C’étaient deux enseignes de vaisseau, arrivés d’hier à Nagasaki sur un croiseur. Des bonshommes autour d’eux avaient les poings levés, leurs courts bras jaunes sortant jusqu’à l’épaule des manches de leurs robes. Or, ces bonshommes, nous les connaissions bien : c’étaient des marchands de potiches du voisinage, chez lesquels nous avions l’habitude de fréquenter, gens à sourires et à révérences plus que personne, gens d’ordinaire obséquieux et patelins, — mais si transfigurés aujourd’hui par la colère ! Leurs petits yeux devenus effrayants, leur bouche contractée par un rictus de fauve ! Des êtres pour nous tout à fait nouveaux, imprévus, ressemblant à ces masques de guerre qui grimacent la mort, et dont les Japonais ont bien dû en effet prendre le modèle chez eux quelque part.

Tout simplement ces Français avaient poussé du pied le chien d’un de ces marchands, qui voulait mordre : alors, besoin immédiat de revanche nationale contre les deux étrangers…

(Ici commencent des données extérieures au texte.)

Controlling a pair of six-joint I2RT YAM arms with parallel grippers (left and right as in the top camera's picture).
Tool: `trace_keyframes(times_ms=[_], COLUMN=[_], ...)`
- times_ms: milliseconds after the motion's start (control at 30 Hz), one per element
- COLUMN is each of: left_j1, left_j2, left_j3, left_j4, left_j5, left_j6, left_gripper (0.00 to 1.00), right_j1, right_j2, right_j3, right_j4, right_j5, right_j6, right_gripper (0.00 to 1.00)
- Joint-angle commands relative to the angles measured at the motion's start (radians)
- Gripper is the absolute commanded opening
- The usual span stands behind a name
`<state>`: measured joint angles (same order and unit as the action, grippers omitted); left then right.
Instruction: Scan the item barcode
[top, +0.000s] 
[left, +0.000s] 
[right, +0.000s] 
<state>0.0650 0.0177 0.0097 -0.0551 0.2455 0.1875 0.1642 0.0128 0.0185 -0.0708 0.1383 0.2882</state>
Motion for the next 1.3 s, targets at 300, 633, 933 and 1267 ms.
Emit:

Le calme un peu dédaigneux des attaqués, notre arrivée aussi, à nous qui étions connus pour être d’assez faciles acheteurs, empêcha la bagarre d’aller jusqu’au premier coup de poing ; sans cela nous étions aveuglément houspillés par la foule, et non moins aveuglément traînés au poste par une escouade de police, ainsi qu’il arriva la semaine dernière aux officiers d’une autre flotte européenne.

Ce petit peuple, arrogant et plein de mystère, cache, sous ses dehors gracieux, une haine farouche pour les hommes de race blanche.

Imaginerait-on même qu’un de leurs sujets de jalousie contre les Européens est de ne pouvoir, pour cause de visage trop plat, user d’un pince-nez ? Aussi les élégants d’entre eux se hâtent-ils d’en porter, même s’ils n’en ont pas besoin, pour peu qu’ils se sentent au milieu de la figure un soupçon de quelque chose permettant d’en accrocher un.